The Holtkamp Organ Company built a new 30-rank pipe organ for First Congregational in 1972, replacing an earlier M. P. Moller instrument. The organ was expanded to 44 ranks in 1982. With 2,326 pipes, it is the largest pipe organ in Montana.

In 1993, a brick was thrown through the window of the Schnitzer family of Billings, who had placed a menorah in their window. Montana Association of Churches executive director Margaret MacDonald, a member of First Congregational, contacted minister Keith Torney with the idea of creating paper menorahs as a sign of solidarity. Members of First Congregational and other churches displayed the paper menorahs; soon after, the Billings Gazette printed a full-size menorah in its pages for readers to cut out for their own windows.
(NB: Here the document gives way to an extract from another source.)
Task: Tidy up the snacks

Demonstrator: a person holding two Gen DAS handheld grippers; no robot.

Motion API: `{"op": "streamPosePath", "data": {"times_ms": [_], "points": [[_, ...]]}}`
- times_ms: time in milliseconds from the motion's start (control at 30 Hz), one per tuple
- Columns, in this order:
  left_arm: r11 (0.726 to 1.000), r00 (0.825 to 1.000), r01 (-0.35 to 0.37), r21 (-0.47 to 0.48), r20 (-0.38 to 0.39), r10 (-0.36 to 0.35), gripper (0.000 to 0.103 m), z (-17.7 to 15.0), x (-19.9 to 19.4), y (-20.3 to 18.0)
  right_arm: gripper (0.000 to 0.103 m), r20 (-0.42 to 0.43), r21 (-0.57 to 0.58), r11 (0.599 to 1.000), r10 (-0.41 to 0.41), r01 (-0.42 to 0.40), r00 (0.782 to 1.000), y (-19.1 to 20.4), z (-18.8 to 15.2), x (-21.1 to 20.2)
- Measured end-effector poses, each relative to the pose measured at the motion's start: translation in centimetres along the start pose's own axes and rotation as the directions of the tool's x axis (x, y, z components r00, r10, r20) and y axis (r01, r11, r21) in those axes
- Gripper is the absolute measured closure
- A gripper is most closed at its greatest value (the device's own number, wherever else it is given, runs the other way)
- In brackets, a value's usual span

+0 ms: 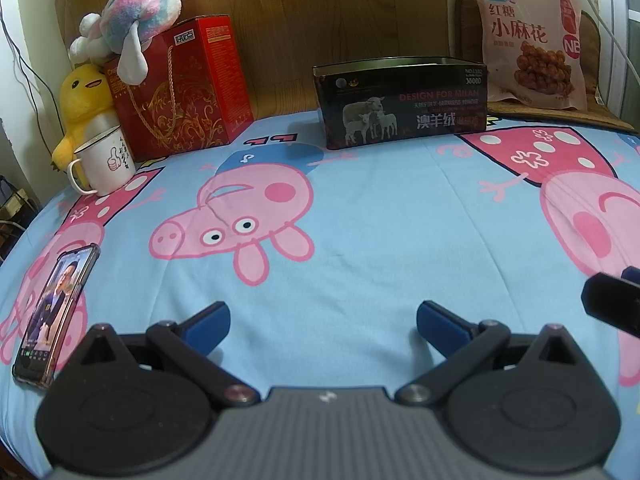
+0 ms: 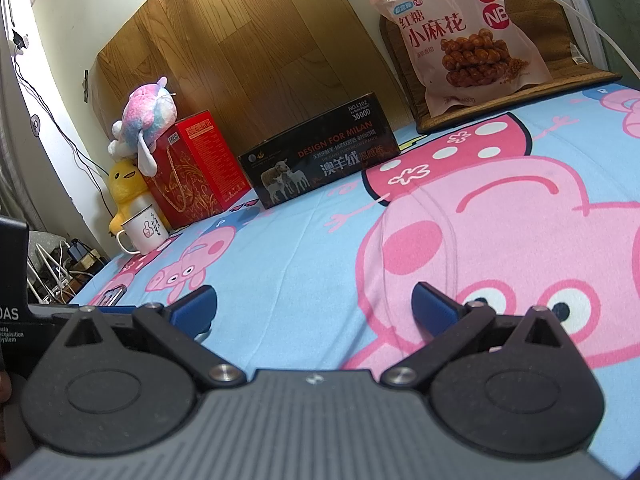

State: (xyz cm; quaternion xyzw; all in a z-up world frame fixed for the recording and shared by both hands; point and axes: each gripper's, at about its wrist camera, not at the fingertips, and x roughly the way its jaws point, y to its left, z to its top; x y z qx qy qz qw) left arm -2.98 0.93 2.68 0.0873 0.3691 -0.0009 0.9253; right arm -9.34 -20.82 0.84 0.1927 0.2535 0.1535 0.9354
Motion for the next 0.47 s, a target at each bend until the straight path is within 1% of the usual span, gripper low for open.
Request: {"op": "streamPosePath", "data": {"times_ms": [233,467], "points": [[1.000,1.000,0.012,0.013,0.010,-0.012,0.000,-0.23,-0.21,-0.17,0.000,0.000,0.000,1.000,0.000,0.000,1.000,0.02,-0.02,0.00],[0.999,0.998,0.049,-0.017,-0.039,-0.049,0.000,0.04,0.54,0.59,0.000,-0.001,-0.004,1.000,-0.001,0.001,1.000,0.03,-0.02,0.00]]}}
This event was the impetus for the Not in Our Town project.

===2000–present===
As of the 2020s, the church building is increasingly used for community initiatives and events. These include Alcoholics Anonymous meetings and the recording sessions for a Native podcast about addiction recovery, Unspoken Words. An LGBTQ+ resource center, operated by 406 Pride, is located in the church. In the winter of 2022–2023, First Congregational hosted a low-barrier shelter for community members experiencing homelessness.

In 2024, the church was awarded a matching grant of $250,000 from the National Fund for Sacred Spaces, a program affiliated with the National Trust for Historic Preservation. The grant will fund improvements to the building's safety and serviceability, including accessibility upgrades, asbestos remediation, and updates to HVAC and electrical systems.